§ **Task goal**:
Output, please, exactly those lines of the listing that come before the line with "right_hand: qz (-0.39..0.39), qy", along with that line itself.

§ **Study material**:
* * *

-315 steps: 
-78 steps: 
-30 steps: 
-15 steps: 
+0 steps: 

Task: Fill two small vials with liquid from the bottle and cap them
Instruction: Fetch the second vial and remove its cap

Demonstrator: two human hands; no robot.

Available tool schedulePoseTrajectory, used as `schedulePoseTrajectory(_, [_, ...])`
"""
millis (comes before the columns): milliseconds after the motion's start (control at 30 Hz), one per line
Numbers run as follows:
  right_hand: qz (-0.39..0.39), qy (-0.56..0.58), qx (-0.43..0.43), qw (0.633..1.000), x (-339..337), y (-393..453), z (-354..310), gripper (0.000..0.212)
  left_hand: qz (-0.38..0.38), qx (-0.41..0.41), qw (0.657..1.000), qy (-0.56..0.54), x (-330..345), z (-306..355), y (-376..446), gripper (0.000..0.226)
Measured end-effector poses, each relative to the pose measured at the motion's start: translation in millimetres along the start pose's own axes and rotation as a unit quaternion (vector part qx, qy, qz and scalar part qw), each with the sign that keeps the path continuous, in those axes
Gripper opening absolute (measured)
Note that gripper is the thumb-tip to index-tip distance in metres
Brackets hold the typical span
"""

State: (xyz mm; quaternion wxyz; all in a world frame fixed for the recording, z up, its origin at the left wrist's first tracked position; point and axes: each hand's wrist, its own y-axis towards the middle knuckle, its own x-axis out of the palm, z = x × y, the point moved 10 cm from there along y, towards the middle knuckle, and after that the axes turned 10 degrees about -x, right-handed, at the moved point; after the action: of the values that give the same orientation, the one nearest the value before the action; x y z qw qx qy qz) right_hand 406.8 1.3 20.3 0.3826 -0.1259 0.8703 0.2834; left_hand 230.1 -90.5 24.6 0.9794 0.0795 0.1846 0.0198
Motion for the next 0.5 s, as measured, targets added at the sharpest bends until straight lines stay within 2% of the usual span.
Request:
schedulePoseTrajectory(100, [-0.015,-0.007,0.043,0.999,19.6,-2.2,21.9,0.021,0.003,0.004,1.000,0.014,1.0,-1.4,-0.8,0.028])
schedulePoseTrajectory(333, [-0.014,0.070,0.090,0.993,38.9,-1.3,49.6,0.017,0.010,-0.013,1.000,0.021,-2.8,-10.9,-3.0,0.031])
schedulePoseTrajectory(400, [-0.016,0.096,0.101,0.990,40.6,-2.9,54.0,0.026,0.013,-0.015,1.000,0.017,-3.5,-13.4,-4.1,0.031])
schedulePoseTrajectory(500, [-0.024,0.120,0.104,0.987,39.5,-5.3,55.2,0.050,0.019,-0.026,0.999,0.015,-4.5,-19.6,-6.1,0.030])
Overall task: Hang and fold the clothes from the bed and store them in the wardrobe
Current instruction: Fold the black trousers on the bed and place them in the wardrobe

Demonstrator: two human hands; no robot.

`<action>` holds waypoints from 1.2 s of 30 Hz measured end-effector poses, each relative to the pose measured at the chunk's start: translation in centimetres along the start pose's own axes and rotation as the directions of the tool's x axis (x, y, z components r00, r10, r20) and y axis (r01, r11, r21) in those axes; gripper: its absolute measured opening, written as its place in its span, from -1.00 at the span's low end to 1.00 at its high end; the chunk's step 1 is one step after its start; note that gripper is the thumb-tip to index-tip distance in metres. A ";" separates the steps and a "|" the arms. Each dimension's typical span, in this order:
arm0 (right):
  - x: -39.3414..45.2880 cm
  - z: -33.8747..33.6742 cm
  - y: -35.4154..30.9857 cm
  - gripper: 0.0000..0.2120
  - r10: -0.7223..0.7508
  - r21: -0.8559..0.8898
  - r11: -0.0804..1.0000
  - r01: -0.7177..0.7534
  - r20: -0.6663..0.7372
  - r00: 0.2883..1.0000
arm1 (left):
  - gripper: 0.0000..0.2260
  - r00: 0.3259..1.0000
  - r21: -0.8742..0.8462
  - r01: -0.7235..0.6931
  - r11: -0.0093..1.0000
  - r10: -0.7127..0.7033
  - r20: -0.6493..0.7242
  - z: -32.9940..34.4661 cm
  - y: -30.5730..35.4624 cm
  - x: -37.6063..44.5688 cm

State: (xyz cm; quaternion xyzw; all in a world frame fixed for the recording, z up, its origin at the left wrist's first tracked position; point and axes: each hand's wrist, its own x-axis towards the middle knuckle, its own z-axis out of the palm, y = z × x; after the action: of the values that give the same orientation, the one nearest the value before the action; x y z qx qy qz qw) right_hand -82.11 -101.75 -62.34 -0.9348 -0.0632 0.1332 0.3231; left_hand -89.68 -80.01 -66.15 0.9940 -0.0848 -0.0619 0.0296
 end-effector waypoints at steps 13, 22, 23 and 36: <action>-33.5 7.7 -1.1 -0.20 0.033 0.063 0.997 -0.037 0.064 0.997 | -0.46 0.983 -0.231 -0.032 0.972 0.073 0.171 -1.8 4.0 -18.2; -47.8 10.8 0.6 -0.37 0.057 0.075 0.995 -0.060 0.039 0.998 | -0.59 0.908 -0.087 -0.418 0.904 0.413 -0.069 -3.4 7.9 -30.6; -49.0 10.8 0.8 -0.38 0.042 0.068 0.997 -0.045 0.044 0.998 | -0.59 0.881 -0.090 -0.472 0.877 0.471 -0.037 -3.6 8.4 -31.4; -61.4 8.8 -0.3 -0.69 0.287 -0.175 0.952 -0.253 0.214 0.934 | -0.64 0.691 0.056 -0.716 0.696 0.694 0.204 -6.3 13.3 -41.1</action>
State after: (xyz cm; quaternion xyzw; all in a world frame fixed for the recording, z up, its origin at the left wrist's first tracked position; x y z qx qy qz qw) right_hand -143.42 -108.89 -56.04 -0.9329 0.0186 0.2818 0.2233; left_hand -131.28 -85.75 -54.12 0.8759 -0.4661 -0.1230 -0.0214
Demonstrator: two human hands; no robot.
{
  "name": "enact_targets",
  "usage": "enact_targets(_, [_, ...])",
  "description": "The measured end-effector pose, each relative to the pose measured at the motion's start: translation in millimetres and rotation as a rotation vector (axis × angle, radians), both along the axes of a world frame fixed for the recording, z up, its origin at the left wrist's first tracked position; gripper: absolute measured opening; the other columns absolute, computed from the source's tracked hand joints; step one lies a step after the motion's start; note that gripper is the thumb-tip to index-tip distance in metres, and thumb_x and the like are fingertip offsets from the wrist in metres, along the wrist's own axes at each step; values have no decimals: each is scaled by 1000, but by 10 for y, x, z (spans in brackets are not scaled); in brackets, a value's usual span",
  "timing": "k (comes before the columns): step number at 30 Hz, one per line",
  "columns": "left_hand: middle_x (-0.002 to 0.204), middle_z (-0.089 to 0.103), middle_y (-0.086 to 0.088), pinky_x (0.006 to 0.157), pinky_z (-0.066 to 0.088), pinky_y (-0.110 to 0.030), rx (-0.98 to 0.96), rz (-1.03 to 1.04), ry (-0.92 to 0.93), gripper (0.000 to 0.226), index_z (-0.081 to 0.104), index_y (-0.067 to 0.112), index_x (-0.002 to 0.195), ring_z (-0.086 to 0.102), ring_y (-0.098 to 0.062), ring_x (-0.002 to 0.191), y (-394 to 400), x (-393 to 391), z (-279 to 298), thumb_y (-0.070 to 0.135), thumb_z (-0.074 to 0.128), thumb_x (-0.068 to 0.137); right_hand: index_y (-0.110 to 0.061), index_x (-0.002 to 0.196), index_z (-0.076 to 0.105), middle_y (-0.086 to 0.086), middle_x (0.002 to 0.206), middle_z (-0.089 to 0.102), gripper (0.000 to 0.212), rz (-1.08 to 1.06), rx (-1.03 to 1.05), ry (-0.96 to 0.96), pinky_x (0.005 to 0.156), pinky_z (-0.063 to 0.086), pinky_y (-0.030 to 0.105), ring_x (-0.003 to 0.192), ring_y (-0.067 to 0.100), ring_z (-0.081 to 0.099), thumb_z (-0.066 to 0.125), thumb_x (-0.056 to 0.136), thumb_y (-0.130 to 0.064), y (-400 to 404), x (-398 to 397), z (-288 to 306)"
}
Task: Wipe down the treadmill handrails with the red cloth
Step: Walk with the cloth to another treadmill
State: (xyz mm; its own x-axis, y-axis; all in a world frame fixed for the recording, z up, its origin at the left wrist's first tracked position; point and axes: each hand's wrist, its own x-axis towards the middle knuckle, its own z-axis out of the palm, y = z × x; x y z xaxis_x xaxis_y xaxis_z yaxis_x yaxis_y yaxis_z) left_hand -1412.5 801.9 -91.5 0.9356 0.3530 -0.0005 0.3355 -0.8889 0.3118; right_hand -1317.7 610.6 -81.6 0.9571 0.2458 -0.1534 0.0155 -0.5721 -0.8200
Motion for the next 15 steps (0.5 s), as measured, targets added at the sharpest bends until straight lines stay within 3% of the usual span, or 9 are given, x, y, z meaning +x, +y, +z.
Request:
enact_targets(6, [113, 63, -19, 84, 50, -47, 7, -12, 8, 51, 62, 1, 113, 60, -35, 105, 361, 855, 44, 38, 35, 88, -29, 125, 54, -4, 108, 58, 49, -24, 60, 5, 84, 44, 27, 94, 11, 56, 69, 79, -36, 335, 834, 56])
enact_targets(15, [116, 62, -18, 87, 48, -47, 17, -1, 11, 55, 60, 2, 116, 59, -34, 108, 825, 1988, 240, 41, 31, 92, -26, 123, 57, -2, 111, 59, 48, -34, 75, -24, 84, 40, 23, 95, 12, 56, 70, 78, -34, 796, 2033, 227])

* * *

§ **Solution to this problem**:
-315 steps: 
-78 steps: 
-30 steps: 
-15 steps: 
+0 steps: 

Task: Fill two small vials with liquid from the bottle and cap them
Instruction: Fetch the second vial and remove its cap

Demonstrator: two human hands; no robot.

Available tool schedulePoseTrajectory, used as `schedulePoseTrajectory(_, [_, ...])`
"""
millis (comes before the columns): milliseconds after the motion's start (control at 30 Hz), one per line
Numbers run as follows:
  right_hand: qz (-0.39..0.39), qy (-0.56..0.58), qx (-0.43..0.43), qw (0.633..1.000), x (-339..337), y (-393..453), z (-354..310), gripper (0.000..0.212)

Besides the given answer, there is nothing more to add.